Gaming is growing, and advertisers have an opportunity to reach gamers in new ways. Bidstack’s James Draper argues that in-game advertising brings the scale of mass-media exposure without ruining playing experiences.
In the last 12 months, the popularity of esports has gone through the roof with viewing figures now surpassing both F1 and the 2019 Superbowl. With this continual rise, we are seeing advertisers starting to dip their toes into the world of esports and gaming by finding more creative and innovative ways to reach their audience. Just recently we have seen Honda become the exclusive automotive partner for the League of Legends Championship series and Nike signing a multi-year deal with FURIA esports in moves designed to future proof their media strategies.

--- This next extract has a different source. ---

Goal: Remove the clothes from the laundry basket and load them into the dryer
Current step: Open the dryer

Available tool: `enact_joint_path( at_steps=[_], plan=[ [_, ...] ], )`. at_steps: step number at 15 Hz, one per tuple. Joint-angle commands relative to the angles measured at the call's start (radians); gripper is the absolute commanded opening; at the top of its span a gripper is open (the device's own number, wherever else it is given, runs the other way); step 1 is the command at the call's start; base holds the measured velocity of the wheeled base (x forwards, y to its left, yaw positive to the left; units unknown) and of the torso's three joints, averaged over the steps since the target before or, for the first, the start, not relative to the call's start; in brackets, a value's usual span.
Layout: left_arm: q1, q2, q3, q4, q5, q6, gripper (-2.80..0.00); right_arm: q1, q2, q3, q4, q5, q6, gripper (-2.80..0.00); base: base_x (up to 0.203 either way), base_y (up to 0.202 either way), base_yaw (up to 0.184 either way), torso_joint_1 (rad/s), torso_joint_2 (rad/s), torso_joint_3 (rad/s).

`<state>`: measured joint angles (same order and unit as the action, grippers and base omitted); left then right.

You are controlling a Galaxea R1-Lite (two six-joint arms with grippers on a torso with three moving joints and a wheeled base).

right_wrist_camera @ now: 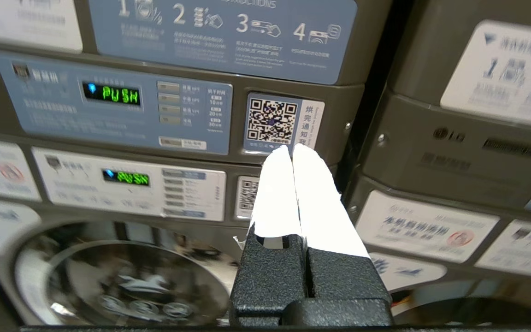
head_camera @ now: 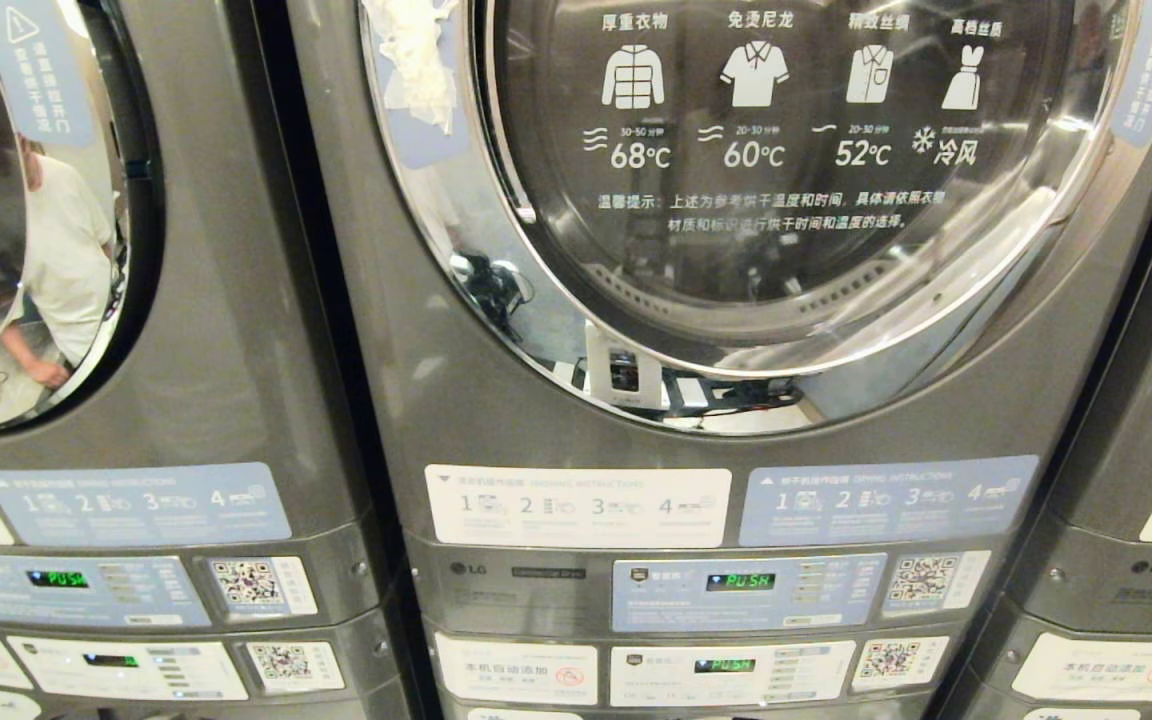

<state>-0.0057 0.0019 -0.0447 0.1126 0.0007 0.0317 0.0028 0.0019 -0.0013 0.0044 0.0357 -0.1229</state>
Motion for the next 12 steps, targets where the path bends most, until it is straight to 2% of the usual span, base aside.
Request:
enact_joint_path(
  at_steps=[1,3,5,7,9,10,12],
  plan=[
    [0.0,0.0,0.0,0.001,0.001,-0.003,-2.8,0.0,0.001,-0.013,0.004,0.002,-0.05,-2.8,0.0,0.0,0.0,0.0,0.0,0.0],
    [0.0,0.0,-0.001,0.001,0.002,-0.006,-2.8,0.001,0.058,-0.156,0.02,0.028,-0.043,-2.8,0.0,0.0,0.0,0.0,0.0,0.0],
    [0.0,0.0,-0.001,0.001,0.002,-0.009,-2.8,0.004,0.234,-0.35,0.034,0.102,-0.003,-2.8,0.0,0.0,0.0,0.0,0.0,0.0],
    [0.0,0.0,-0.001,0.001,0.002,-0.012,-2.8,0.006,0.519,-0.625,0.042,0.22,0.058,-2.8,0.0,0.0,0.0,0.0,0.0,0.0],
    [0.0,0.0,-0.001,0.001,0.002,-0.012,-2.8,0.012,0.798,-0.868,0.048,0.385,0.105,-2.8,0.0,0.0,0.0,0.0,0.0,0.0],
    [0.0,0.0,-0.001,0.001,0.002,-0.013,-2.8,0.024,0.916,-0.957,0.05,0.482,0.123,0.0,0.0,0.0,0.0,0.0,0.0,0.0],
    [0.001,0.0,-0.001,0.001,0.002,-0.012,-2.8,0.083,1.079,-1.082,0.054,0.643,0.152,0.0,0.0,0.0,0.0,0.0,0.0,0.0]
  ],
)
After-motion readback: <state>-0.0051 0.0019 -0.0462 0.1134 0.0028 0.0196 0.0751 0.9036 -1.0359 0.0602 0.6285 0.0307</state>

Previously, allocating ad spend to in-game advertising was very much something that would work in theory. Now, with gaming and esports making headlines – and with esports set to reach $1 billion in revenue this year – brands and advertisers are proactively finding ways to engage with this audience in an original way.
Now that the initial wave of digital advertising has settled, brands and agencies are starting to realise that online ads don’t always live up to their expectations. Standard display banners, in-feed ads and pre-roll are impactful, but do have some drawbacks. There are issues around brand safety, low viewability, rising audience distraction, an increased use of ad blockers and disruptive ad formats.
Advertisers are looking for innovative solutions that allow them to address these problems and connect with consumers via their preferred media, without disrupting their experience. And gaming, specifically native in-game advertising, is emerging as an effective solution to this problem.
From the user perspective, creatives served into natural spaces can deliver unobtrusive promotional content that enriches the gaming experience such as flags and trackside banners in racing games.
For advertisers, native gaming ads offer an opportunity to deliver highly visible messaging to an immersed audience. Users absorbed in play are unlikely to be distracted: there are no second devices or news feeds vying for their attention. And they are unusually receptive; a recent study carried out by Bidstack and Lumen Research found in-game ad attention can almost double when measured against traditional online advertising.
Having control over positioning also means that advertisers aren’t exposed to the online brand safety issues they might experience with traditional display. Ad blocking software also doesn’t come into play with this budding channel because ads are served directly into the games themselves.
Gaming has been expanding its mainstream following — and with it advertiser interest — for a while, but it’s poised for a period of sustained growth, thanks to a blend of technological advances, celebrity influencers, and the evolution of esports and burgeoning streaming services. This year a record 109,000 gamers competed to qualify for the Formula 1 New Balance esports series, which attracted 5.5 million viewers and 20 million online video views. So lucrative and far-reaching is the industry that Fortnite was able to award the teenage winner of its recent World Cup final £2.4 million in prize money – outdoing Wimbledon’s prize pot of £2.34 million which was taken home by Novak Djokovic.
Gaming has a huge secondary audience that watch live streams or videos of their favourite gamers on platforms such as Twitch and YouTube. Gaming influencers are the rock stars of gaming and can attract vast audiences; Hollywood movie star Jack Black recently appeared alongside A-List streamer PewDiePie, in a video that was watched more than 14 million times in seven days and more than 600k tuned in live to watch Drake play Fortnite with Ninja last year.
When influencer audiences, players, and esports viewers are combined, the potent appeal of in-game advertising becomes clear. And that reach will become even greater in the near future, with the imminent arrival of cloud-gaming platforms such as Google Stadia and Microsoft xCloud super-charging usage and putting in-game advertising at the core of advertising strategies.
The biggest benefit of cloud-gaming platforms will be increased scale. Gaming adoption is already impressive, with 86% of global internet users playing on game consoles, desktops, or smartphones. But cloud-based platforms will significantly boost the size and diversity of that audience. By shifting the weight of processing to the cloud, these platforms will vastly reduce the need for reinvesting in gaming equipment. Anyone with a reliable connection, web-enabled device and controller will be able to take part in high fidelity games. In other words – gaming will be affordable and open to all, and its advertising potential will become unlimited.
As brands increasingly recognise the limits of traditional digital advertising, both focus and spend are moving towards formats that reach audiences where they spend their time. By embracing native in-game advertising, brands can avoid some of the issues plaguing the industry, such as viewability, brand safety, and ad blocking. And more importantly, they can reach a vast, varied and receptive audience with high impact, naturally placed, engaging ad creatives.